Finding the Solution
Michelle contacted Banked.fyi after researching dental practice acquisition options. We connected her with lenders who specialize in healthcare practice transitions.
Why SBA 7(a) Made Sense
- ●Lower down payment: 10% vs 20-30% conventional
- ●Longer terms: 10 years vs 5-7 years
- ●Built-in support: SBA requirements meant thorough planning
- ●Lower monthly payment: Preserving cash flow for growth
The Structure
SBA 7(a) Loan:
- ●Amount: $828,000 (90% of purchase price)
- ●Term: 10 years
- ●Rate: Prime + 2.5% (initially 10.5%)
- ●Monthly payment: $11,240
Down payment: $92,000
- ●$50,000 from savings
- ●$42,000 seller financing (held for 18 months)
Documentation Required
The SBA process was thorough:
- ●Practice tax returns (3 years)
- ●Practice financial statements
- ●Patient demographics analysis
- ●Transition plan
- ●Michelle's resume and credentials
- ●Personal financial statement
- ●Business plan with projections
Timeline
Month 1: Initial consultation, document gathering, lender matching Month 2: SBA application submitted, underwriting Month 3: Conditional approval, additional documentation Month 4: Final approval, closing scheduled Month 5: Closing, ownership transfer
Total: 5 months from first contact to ownership
The Results
Transition Success
Patient retention: 94% (well above industry average of 85%) Staff retention: 100% (both hygienist and office manager stayed) Revenue impact: Only 8% dip in first quarter, recovered by Q2
Six-Month Performance
| Metric | Pre-Acquisition | 6 Months Post | Change |
|---|---|---|---|
| Monthly revenue | $100,000 | $98,000 | -2% |
| Monthly profit | $25,000 | $28,000 | +12% |
| Active patients | 2,400 | 2,350 | -2% |
| New patients/month | 8 | 15 | +87% |
What Drove Success
- ●Dr.

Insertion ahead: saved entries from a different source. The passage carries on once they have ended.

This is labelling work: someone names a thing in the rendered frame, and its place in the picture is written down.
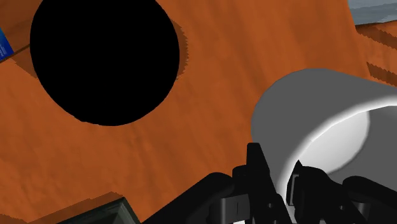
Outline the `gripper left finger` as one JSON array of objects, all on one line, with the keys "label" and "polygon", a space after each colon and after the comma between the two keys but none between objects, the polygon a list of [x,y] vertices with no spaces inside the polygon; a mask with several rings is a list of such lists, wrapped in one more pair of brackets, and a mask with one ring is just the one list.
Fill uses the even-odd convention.
[{"label": "gripper left finger", "polygon": [[246,164],[232,175],[213,172],[143,224],[293,224],[276,192],[258,143],[247,145]]}]

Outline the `blue box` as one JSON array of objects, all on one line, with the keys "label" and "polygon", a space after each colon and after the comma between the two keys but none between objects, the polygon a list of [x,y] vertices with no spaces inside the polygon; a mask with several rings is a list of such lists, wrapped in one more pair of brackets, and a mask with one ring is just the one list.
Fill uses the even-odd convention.
[{"label": "blue box", "polygon": [[14,54],[14,51],[7,40],[3,30],[0,28],[0,63],[7,60]]}]

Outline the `black round object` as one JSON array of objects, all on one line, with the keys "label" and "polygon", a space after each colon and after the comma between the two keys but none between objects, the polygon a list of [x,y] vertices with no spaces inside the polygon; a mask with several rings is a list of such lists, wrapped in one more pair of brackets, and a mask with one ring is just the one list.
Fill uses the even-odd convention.
[{"label": "black round object", "polygon": [[42,0],[30,54],[40,84],[64,111],[103,126],[153,111],[180,62],[175,28],[157,0]]}]

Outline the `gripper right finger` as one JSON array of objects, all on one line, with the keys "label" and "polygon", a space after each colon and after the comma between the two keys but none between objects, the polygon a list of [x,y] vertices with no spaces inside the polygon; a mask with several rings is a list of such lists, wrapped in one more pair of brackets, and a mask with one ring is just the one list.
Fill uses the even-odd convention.
[{"label": "gripper right finger", "polygon": [[361,176],[341,184],[323,170],[296,162],[286,202],[298,224],[397,224],[397,191]]}]

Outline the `dark green box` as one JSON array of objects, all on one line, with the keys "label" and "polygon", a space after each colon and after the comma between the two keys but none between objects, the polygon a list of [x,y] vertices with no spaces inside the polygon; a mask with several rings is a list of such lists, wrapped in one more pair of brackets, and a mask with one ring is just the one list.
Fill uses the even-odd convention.
[{"label": "dark green box", "polygon": [[125,197],[116,199],[57,224],[141,224]]}]

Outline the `white cup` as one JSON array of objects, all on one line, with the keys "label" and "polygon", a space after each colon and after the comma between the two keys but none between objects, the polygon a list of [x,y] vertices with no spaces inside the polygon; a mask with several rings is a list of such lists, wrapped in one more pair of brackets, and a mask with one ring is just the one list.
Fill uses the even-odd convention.
[{"label": "white cup", "polygon": [[251,117],[277,193],[297,162],[341,183],[363,176],[397,207],[397,87],[329,69],[303,69],[264,91]]}]

Harrison stayed 3 days/week for first 3 months
- ●Staff continuity maintained patient relationships
- ●Michelle's energy attracted new younger patients
- ●Updated technology improved patient experience
- ●Extended hours captured working professional market
Key Takeaways
For Healthcare Practice Buyers
- ●Start planning early - SBA takes time but offers best terms
- ●Seller involvement helps - Transition period is crucial
- ●Staff are assets - Retention should be priority
- ●Don't undercapitalize - Include working capital in loan
- ●Get specialized help - Healthcare lending is specialized
Financial Lessons
- ●SBA was right choice - $11,240/month was manageable vs $15,000+ with conventional terms
- ●Seller financing bridge - Made down payment possible
- ●ROI is clear - $28K monthly profit vs $11.2K payment = strong cash flow
What's Next
With a successful first year under her belt, Michelle is planning:
- ●Technology upgrades: Digital impressions and CAD/CAM
- ●Marketing investment: Building presence with younger demographics
- ●Associate hire: Ready to add a part-time associate in Year 2
- ●Student loan refinancing: Now qualifies for better terms
The practice that took Dr. Harrison 30 years to build is now positioned for another generation of growth under Dr. Chen's ownership.